Red footed boobies!
Our last full day in Galapagos is spent on Genovesa (also known by the English name of Tower), one of the most pristine and spectacular islands in the archipelago. Shortly after sunrise we sail via a narrow and shallow channel into Darwin Bay - a huge submerged caldera of an ancient and (hopefully!) dormant volcano which now resonates to the sound of birdcalls - it is an overwhelming seabird experience - with frigate birds, red-footed boobies, Nazca boobies, swallow-tailed gulls, storm petrels and tropicbirds plus, if we're really lucky, the short-eared owl.
The day starts early for morning kayakers. 6am for coffee and snacks, and at 6.30am we're off with our kayak guide, Juan Carlos. We kayak close to the cliffs of the caldera from our anchor up to a point called Prince Philip's Steps. We see plenty of birdlife action plus Fur Seals (although they are sea lions not seals to be picky!). A large manta ray also visits us and on the way back Dawn rescues a kayak paddle that someone loses on route - although they didn't know they'd lost it! After breakfast everyone disembarks our National Geographic Islander and heads for the beach. Our last wet landing - but only into 6 inches of water! Our guides escort a short walk during which we see literally thousands of seabirds. There is a huge quantity of juvenile red footed boobies - something which even our expedition leader, Dr Lynn Fowler, and our naturalist guides are clearly very excited about. Lots of photos are taken! From the beach some decide to continue over lava rocks to a marker point. This is a fairly strenuous activity and it's hot today so we all need to concentrate. Everyone back safely we're able to stay on the beach, take a swim (avoiding the big male sea lion guarding his territory), or head back to our ship. Deep water snorkelers head off to enjoy their last snorkel experience. Richard stays firmly on the beach.
Following lunch on board and some siesta time, we disembark (dry landing!) for a panga cruise followed by a walk along a cliff top trail. To get to the cliff we climb Prince Philip's Steps. At the top we follow the trail through a Palo Santo forest, passing red-footed boobies and frigates along the way. We then enjoy a short hike on open ground and we're on the lookout for a short-eared hunting owl. They prey on storm petrels returning to nests, and sit in wait on the ground. Naturally they are the same colour as the rocks and the area is vast - so seeing them is very tricky indeed. On previous Galapagos visits Richard and Dawn haven't spotted the owl, and our guides don't seem too confident either. However, how wrong we were! Within a few minutes an owl is seen on the ground - admittedly at a distance via binoculars only. However we're in for a treat. An owl is found with a recent kill, and seems happy to let us watch. He (or she?) is only feet away!

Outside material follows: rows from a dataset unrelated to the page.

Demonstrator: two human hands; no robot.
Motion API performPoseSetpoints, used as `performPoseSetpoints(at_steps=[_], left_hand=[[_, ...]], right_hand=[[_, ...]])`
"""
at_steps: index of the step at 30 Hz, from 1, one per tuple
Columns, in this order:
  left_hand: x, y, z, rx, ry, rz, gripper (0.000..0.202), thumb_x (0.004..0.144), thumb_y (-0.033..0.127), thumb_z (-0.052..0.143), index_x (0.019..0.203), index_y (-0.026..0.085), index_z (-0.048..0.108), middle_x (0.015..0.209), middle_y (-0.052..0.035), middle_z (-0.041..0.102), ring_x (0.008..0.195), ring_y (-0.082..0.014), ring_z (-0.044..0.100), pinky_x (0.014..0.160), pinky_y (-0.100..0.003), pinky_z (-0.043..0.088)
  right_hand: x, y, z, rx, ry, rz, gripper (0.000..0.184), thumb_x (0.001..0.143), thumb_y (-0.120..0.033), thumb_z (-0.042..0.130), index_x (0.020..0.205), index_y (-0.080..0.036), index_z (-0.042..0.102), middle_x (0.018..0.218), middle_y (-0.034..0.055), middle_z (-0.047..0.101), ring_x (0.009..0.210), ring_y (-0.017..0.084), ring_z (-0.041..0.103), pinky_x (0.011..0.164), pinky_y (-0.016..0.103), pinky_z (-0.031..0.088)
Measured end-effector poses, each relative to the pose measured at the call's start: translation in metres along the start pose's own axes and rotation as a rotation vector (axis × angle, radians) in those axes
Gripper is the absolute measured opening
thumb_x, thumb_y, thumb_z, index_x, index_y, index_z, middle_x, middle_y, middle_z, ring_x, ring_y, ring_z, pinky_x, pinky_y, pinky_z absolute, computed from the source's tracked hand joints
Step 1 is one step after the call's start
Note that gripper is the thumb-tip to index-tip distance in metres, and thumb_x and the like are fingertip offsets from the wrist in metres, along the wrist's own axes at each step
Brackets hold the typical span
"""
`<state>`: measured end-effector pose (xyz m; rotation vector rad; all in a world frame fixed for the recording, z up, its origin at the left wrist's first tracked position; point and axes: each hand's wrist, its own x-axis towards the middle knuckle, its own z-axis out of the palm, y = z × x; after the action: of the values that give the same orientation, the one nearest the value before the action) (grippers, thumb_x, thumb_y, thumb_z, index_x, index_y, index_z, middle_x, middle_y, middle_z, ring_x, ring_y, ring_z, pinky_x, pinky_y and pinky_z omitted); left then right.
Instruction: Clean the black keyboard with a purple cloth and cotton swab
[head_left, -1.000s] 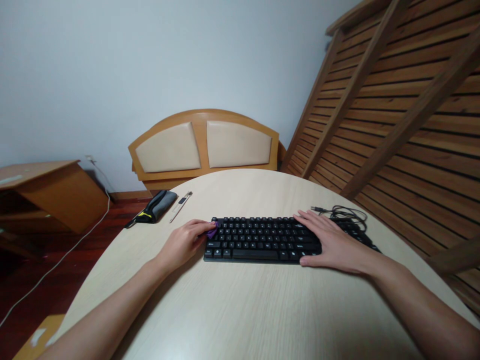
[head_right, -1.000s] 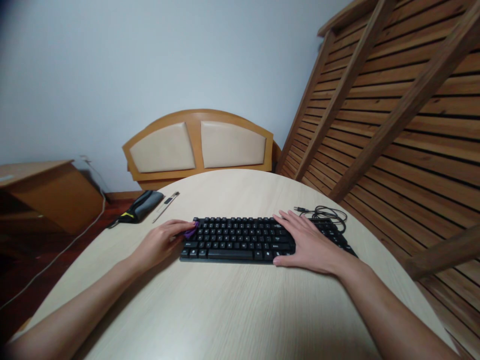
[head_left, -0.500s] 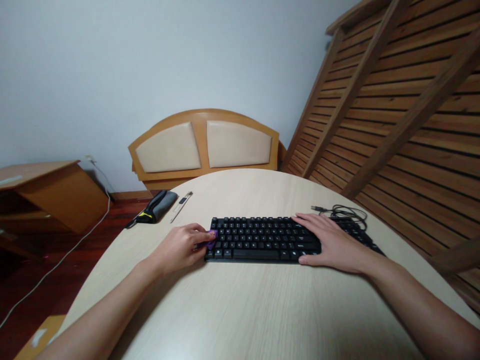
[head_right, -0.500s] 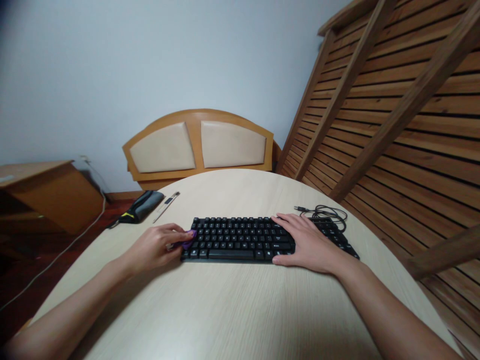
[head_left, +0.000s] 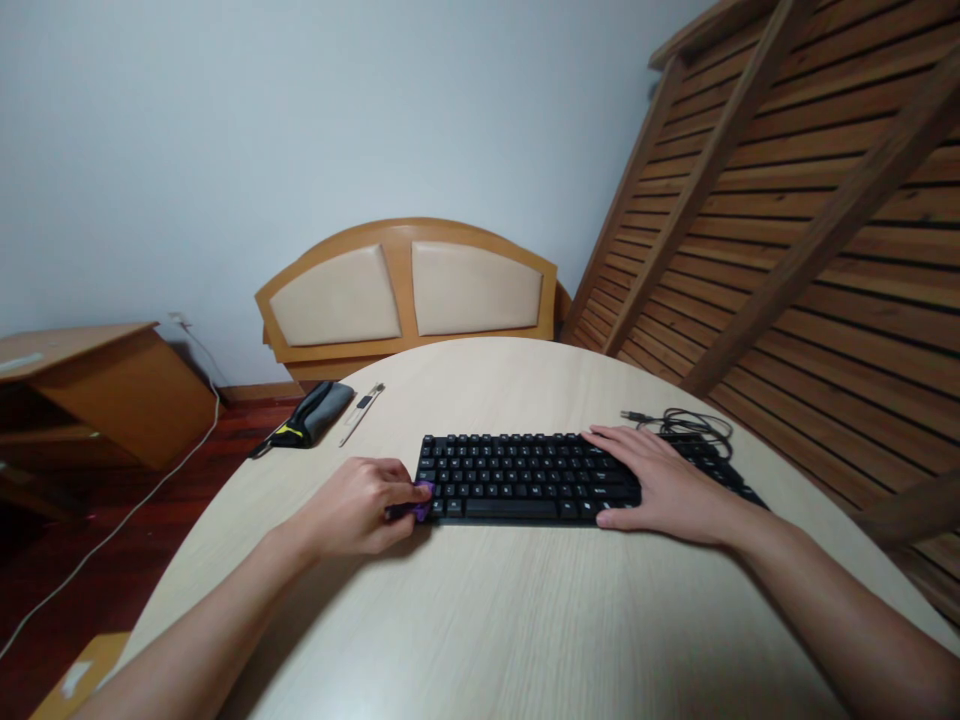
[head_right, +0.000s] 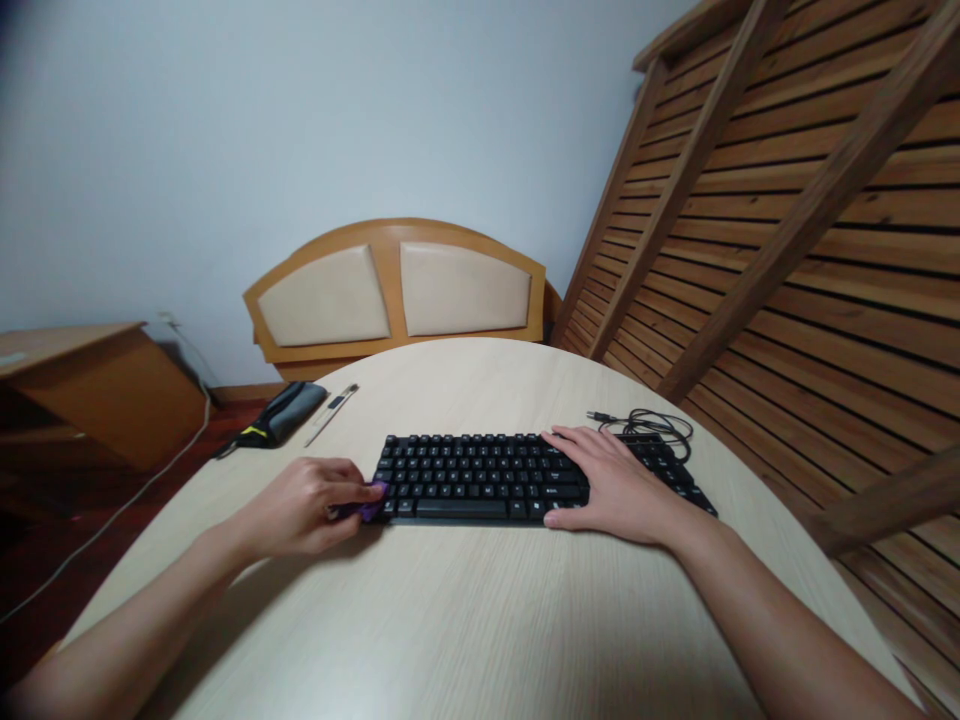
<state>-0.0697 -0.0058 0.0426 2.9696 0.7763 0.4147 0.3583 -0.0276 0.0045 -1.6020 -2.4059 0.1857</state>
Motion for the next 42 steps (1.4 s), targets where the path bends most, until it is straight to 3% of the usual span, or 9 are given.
performPoseSetpoints(at_steps=[6, 10, 18, 21, 23, 25, 28, 33, 42], left_hand=[[0.002, 0.004, 0.000, 0.123, -0.003, 0.113, 0.032, 0.090, 0.021, 0.051, 0.112, 0.018, 0.074, 0.090, -0.0083, 0.077, 0.074, -0.0225, 0.072, 0.064, -0.037, 0.060], [0.002, 0.007, 0.001, 0.179, 0.023, 0.165, 0.031, 0.090, 0.018, 0.053, 0.113, 0.021, 0.073, 0.096, -0.0064, 0.078, 0.079, -0.0218, 0.073, 0.066, -0.036, 0.061], [0.006, 0.022, 0.008, 0.008, -0.024, 0.204, 0.029, 0.092, 0.021, 0.056, 0.116, 0.022, 0.071, 0.089, -0.0048, 0.078, 0.081, -0.0213, 0.074, 0.071, -0.036, 0.062], [0.005, 0.021, 0.012, -0.045, 0.079, 0.219, 0.031, 0.093, 0.020, 0.055, 0.121, 0.023, 0.069, 0.097, -0.0041, 0.078, 0.084, -0.0196, 0.075, 0.072, -0.035, 0.063], [0.003, 0.015, 0.015, -0.006, 0.260, 0.150, 0.034, 0.094, 0.018, 0.054, 0.125, 0.023, 0.067, 0.103, -0.0051, 0.078, 0.087, -0.0196, 0.075, 0.073, -0.035, 0.063], [0.000, 0.004, 0.018, 0.048, 0.428, -0.012, 0.034, 0.095, 0.017, 0.054, 0.125, 0.023, 0.068, 0.106, -0.0058, 0.078, 0.090, -0.0201, 0.075, 0.076, -0.036, 0.063], [-0.003, -0.013, 0.026, 0.073, 0.540, -0.255, 0.031, 0.097, 0.020, 0.053, 0.124, 0.021, 0.070, 0.110, -0.0073, 0.077, 0.094, -0.0220, 0.075, 0.080, -0.039, 0.063], [-0.002, -0.026, 0.041, 0.011, 0.478, -0.382, 0.032, 0.095, 0.021, 0.054, 0.122, 0.024, 0.071, 0.115, -0.0066, 0.076, 0.103, -0.0239, 0.072, 0.090, -0.043, 0.060], [0.004, -0.016, 0.042, -0.105, 0.317, -0.340, 0.038, 0.093, 0.015, 0.051, 0.125, 0.024, 0.069, 0.115, -0.0085, 0.072, 0.103, -0.0227, 0.069, 0.091, -0.042, 0.059]], right_hand=[[0.000, -0.001, -0.001, -0.014, -0.013, 0.009, 0.104, 0.069, -0.077, 0.070, 0.155, -0.027, 0.040, 0.157, 0.0120, 0.044, 0.143, 0.041, 0.037, 0.120, 0.062, 0.023], [0.000, 0.000, 0.000, -0.018, -0.012, 0.006, 0.104, 0.069, -0.078, 0.068, 0.155, -0.026, 0.040, 0.157, 0.0122, 0.043, 0.143, 0.040, 0.037, 0.121, 0.062, 0.022], [0.000, 0.001, 0.000, -0.009, -0.004, -0.003, 0.103, 0.070, -0.077, 0.068, 0.156, -0.029, 0.039, 0.157, 0.0115, 0.043, 0.143, 0.042, 0.037, 0.120, 0.064, 0.022], [0.000, 0.000, 0.000, -0.006, 0.006, -0.004, 0.102, 0.070, -0.077, 0.068, 0.156, -0.030, 0.039, 0.156, 0.0109, 0.044, 0.143, 0.042, 0.038, 0.120, 0.065, 0.022], [0.000, -0.001, 0.000, -0.007, 0.007, -0.003, 0.102, 0.070, -0.077, 0.069, 0.155, -0.030, 0.039, 0.156, 0.0108, 0.045, 0.142, 0.042, 0.038, 0.120, 0.065, 0.022], [0.001, -0.001, 0.000, -0.010, 0.005, -0.006, 0.102, 0.070, -0.077, 0.069, 0.155, -0.030, 0.040, 0.156, 0.0106, 0.045, 0.142, 0.042, 0.038, 0.120, 0.064, 0.022], [0.001, -0.001, 0.000, -0.020, 0.003, -0.009, 0.102, 0.070, -0.077, 0.068, 0.155, -0.029, 0.039, 0.156, 0.0113, 0.044, 0.143, 0.042, 0.038, 0.120, 0.064, 0.022], [0.002, -0.003, 0.000, 0.002, 0.006, -0.009, 0.102, 0.068, -0.076, 0.070, 0.155, -0.029, 0.041, 0.155, 0.0110, 0.046, 0.142, 0.042, 0.038, 0.120, 0.065, 0.021], [0.001, -0.009, -0.002, -0.010, 0.000, -0.016, 0.101, 0.068, -0.077, 0.070, 0.153, -0.028, 0.043, 0.153, 0.0121, 0.048, 0.140, 0.042, 0.040, 0.120, 0.064, 0.022]])
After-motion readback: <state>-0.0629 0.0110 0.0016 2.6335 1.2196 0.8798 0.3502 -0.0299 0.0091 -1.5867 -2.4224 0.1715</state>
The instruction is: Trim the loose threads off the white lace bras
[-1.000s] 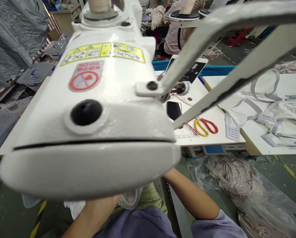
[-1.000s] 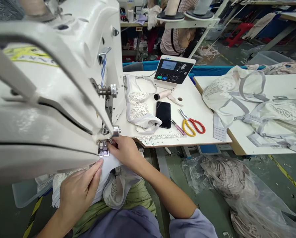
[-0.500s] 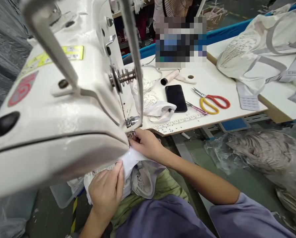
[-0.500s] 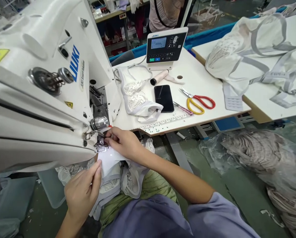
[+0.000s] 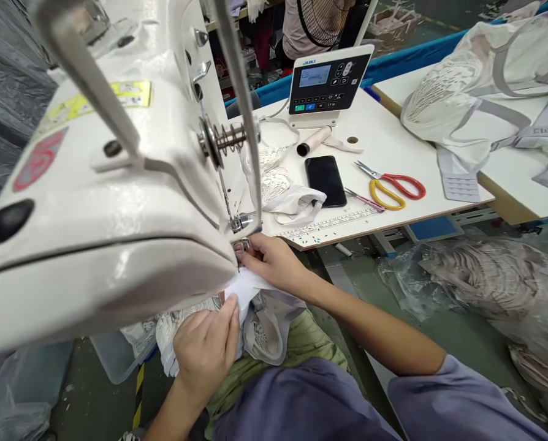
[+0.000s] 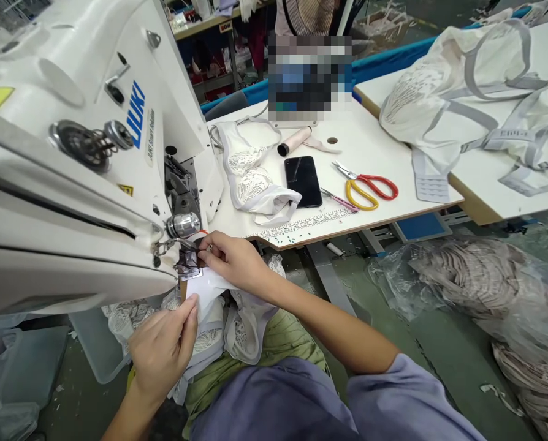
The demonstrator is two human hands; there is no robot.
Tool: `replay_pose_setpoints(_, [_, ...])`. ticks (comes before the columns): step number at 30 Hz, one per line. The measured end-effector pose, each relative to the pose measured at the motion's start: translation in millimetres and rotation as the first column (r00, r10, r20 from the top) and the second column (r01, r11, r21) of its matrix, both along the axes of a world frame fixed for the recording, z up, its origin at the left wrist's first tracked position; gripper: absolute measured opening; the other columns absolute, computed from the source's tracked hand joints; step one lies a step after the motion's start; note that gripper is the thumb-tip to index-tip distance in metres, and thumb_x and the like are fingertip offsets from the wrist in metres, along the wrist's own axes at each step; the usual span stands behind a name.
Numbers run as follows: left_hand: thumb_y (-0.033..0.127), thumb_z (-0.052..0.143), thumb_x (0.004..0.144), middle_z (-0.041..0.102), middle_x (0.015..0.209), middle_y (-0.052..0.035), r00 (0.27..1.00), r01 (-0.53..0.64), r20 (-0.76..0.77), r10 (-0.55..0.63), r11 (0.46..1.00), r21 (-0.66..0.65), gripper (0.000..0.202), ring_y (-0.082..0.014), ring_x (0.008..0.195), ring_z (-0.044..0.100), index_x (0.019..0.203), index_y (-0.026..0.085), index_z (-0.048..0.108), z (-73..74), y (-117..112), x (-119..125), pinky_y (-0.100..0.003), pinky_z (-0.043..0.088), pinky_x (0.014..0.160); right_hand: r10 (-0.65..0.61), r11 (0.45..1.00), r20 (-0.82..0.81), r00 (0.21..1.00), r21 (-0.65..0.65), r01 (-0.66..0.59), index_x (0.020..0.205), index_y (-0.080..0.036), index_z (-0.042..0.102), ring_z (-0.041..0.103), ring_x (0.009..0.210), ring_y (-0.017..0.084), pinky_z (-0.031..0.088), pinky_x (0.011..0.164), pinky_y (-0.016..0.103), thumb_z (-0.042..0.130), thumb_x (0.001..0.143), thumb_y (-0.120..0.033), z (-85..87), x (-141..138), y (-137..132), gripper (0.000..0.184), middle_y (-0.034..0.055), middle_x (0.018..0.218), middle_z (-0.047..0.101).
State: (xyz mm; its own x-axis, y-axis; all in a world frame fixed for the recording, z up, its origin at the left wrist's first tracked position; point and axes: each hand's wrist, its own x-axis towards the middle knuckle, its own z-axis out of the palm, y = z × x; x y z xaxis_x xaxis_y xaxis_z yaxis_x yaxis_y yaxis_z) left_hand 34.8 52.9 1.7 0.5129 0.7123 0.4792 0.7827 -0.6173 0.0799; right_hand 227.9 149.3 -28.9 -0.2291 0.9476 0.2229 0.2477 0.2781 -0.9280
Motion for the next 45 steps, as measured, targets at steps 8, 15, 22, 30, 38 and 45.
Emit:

To say our guides Fernando, Juan Carlos and Walter are excited is an understatement. All three of them have good cameras and we're pretty sure they used up their memory cards with owl photos. We do the same of course - it is magical to see this wonderful bird at such close quarters. What a wonderful way to conclude a wonderful week.
As we often say, visiting Galapagos is like sitting right in the middle of a TV wildlife documentary!